Het staartstuk van de Lancaster, dat nog boven de grond uitstak, werd afgezaagd, maar diep onder de grond zat de rest van het wrak, met daarin hoogstwaarschijnlijk nog het lijk van de staartschutter. Dat bleef zo tot in de 21e eeuw. Maar de voorgenomen uitbreiding van het bedrijventerrein Bruine Kilhaven V deed de gemeenteraad van Werkendam in februari 2014 besluiten om vanwege de aanwezigheid van een gesneuvelde militair op het beoogde bouwterrein, van boordmunitie en eventueel ook van andere explosieven, een bergingsoperatie in gang te zetten.
En zo gaf op donderdag 2 oktober 2014, na een vooronderzoek op de crashlocatie, bij deT-splitsing van de Weerensteinweg en de Grote Waardweg, burgemeester Haasjes-Van den Berg het officiële startsein voor de berging. Majoor A.L. Kappert, Stafofficier Vliegtuigberging Koninklijke Luchtmacht, gaf uitleg over de bemanning en de crash en hoe de berging in zijn werk zou gaan en dorpsdichter Marcel Vaandrager droeg een gedicht voor.

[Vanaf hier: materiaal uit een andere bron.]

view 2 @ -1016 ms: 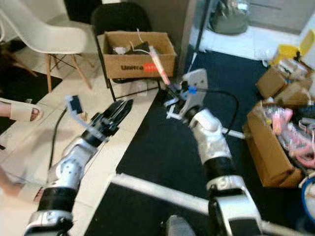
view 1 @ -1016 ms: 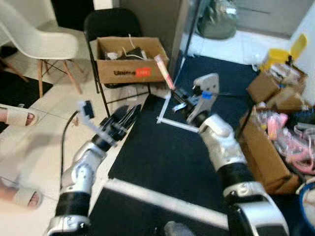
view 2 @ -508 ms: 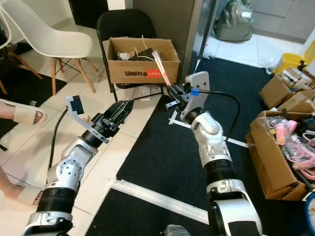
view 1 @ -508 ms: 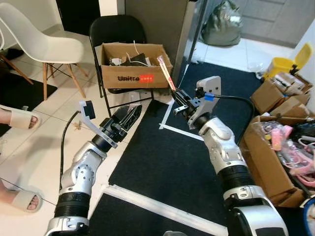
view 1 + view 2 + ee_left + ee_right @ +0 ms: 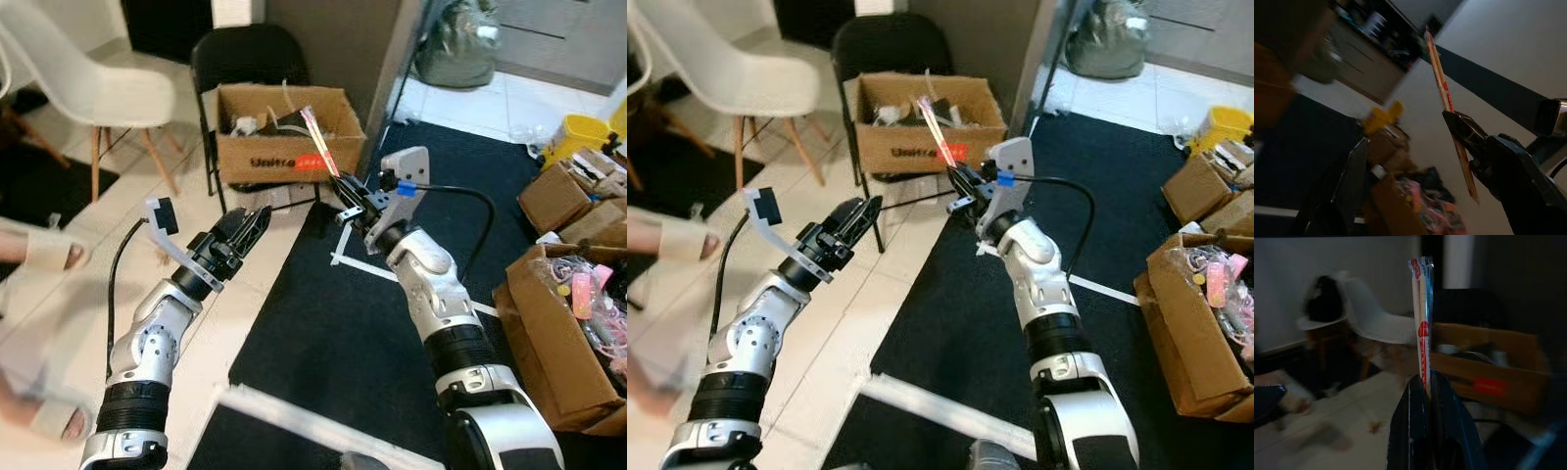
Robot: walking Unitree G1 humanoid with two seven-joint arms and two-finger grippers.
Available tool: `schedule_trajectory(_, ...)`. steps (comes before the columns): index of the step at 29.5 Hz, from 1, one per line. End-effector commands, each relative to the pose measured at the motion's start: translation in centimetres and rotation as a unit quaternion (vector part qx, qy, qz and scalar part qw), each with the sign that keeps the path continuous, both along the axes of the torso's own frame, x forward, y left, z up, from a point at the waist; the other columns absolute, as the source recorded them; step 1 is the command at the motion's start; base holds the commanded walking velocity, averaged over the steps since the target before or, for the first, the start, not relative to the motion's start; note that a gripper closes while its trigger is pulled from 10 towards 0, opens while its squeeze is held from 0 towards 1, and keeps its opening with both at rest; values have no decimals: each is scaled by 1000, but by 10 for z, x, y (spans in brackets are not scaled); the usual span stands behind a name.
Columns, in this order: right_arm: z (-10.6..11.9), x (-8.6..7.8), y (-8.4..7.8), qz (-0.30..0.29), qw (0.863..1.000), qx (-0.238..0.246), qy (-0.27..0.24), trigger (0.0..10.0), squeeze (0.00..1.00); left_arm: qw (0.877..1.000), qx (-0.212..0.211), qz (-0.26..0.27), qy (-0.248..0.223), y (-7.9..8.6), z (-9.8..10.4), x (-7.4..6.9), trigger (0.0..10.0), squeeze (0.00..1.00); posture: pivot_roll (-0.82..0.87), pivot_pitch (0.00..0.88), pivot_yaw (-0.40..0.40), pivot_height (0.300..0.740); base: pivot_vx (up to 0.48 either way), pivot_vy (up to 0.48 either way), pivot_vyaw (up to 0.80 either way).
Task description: Picking trash to rubbish bin
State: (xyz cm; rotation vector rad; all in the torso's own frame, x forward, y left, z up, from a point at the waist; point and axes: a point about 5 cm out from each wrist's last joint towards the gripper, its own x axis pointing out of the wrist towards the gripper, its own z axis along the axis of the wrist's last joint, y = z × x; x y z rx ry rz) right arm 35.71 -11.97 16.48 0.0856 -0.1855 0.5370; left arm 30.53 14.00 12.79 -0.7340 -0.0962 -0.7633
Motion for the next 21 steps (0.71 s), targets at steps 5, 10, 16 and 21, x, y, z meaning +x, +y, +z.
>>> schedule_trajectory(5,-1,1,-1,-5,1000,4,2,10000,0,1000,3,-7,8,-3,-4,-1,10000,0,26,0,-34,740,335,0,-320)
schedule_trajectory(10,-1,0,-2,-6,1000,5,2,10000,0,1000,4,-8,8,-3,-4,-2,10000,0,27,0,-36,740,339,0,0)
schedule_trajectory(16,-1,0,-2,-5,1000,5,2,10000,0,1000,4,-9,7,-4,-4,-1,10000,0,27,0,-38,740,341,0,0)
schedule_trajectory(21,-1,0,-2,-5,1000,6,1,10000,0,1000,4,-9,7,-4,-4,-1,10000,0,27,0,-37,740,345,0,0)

Tijdens de berging werden naast vele onderdelen van de Lancaster zoals verwacht ook stoffelijke resten van een bemanningslid aangetroffen. Voor een formele identificatie werd het stoffelijk overschot naar Soesterberg gebracht. Het bleek inderdaad om John Keogh te gaan die dus sindsdien niet meer als “vermist” te boek staat.
Op donderdag 30 juni 2016, 72 jaar na zijn dood, werd Sgt. J.E. Keogh met militaire plechtigheid herbegraven in Werkendam, schuin tegenover zijn kameraad Duff. Diezelfde dag werd er een monument ter nagedachtenis aan de bemanning van de Lancaster LM508 onthuld door burgemeester Yves de Boer en een neef van J.E. Keogh, Steve Keogh.
Het monument is gemaakt van onderdelen van het vliegtuig en staat op de plek waar de Lancaster in de zomer van 1944 is gecrasht.